19.03.2021 - Information & Internet, externe Gremien, Pandemie

Wie die Deutsche Gesellschaft für Pneumologie und Beatmungsmedizin (DGP) mitteilt gelten über zwei Millionen Menschen in Deutschland nach einer COVID-19-Infektion als genesen. Doch viele von ihnen sind noch nicht gesund: Schätzungen zufolge haben etwa zehn Prozent mit Langzeitfolgen zu kämpfen, die unter den Bezeichnungen Post-COVID-Syndrom oder Long-COVID bekannt sind. Die Betroffenen leiden vor allem an Lungen- und Herzbeschwerden und fühlen sich häufig extrem erschöpft.
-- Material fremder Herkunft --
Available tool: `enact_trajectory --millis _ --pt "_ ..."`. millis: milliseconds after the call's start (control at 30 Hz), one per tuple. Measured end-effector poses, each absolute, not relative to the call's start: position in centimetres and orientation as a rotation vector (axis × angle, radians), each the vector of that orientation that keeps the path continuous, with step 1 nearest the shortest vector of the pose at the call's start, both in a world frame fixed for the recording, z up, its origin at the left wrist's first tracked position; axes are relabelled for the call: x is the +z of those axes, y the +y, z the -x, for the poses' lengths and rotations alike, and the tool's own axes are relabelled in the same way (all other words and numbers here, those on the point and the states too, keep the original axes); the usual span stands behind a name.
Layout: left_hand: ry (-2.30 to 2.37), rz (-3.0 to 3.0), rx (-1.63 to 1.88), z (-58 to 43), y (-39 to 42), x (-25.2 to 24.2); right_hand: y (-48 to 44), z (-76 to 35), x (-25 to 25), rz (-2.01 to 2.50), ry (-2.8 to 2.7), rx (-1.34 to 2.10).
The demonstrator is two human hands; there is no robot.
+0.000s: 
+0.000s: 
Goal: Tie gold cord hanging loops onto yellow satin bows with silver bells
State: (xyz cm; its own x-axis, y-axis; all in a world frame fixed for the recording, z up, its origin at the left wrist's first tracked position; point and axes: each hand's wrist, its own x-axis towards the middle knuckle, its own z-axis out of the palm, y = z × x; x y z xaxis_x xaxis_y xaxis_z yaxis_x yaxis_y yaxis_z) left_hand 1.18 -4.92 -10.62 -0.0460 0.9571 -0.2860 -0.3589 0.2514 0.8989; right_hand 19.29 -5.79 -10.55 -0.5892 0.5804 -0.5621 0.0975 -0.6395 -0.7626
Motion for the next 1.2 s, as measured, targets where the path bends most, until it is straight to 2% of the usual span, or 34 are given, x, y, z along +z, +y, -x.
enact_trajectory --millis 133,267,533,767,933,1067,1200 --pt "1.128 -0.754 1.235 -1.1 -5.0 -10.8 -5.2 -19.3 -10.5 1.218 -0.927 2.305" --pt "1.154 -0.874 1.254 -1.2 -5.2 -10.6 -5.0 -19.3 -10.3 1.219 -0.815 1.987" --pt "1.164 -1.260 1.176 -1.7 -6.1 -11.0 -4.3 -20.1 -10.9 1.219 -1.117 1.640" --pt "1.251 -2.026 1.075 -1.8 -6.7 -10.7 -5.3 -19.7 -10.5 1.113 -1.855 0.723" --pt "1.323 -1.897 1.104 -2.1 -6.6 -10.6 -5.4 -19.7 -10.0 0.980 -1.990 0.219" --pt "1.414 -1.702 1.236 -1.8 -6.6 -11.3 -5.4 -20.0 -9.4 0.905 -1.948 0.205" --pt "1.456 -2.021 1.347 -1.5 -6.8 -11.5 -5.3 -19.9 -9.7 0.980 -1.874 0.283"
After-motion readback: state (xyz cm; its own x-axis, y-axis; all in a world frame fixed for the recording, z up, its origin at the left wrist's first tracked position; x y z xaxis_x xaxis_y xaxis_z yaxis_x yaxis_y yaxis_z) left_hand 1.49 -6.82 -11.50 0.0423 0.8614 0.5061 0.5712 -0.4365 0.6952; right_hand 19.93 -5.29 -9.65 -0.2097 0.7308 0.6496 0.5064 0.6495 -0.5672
Die Vielfalt an dokumentierten Symptomen macht es behandelnden Ärztinnen und Ärzten schwer, sie einem klar abgegrenzten Krankheitsbild zuzuordnen. Um Behandelnden konkrete Anhaltspunkte zur Diagnostik und Therapie an die Hand zu geben, entwickelt die DGP gemeinsam mit Psychosomatikern, Neurologen und Allgemein-medizinern aktuell eine Leitlinie. Ziel ist es, eine symptomorientierte Diagnostik und daran adaptierte Therapie zu ermöglichen. Die bei der AWMF angemeldete S1-Leitlinie erscheint voraussichtlich Ende April 2021.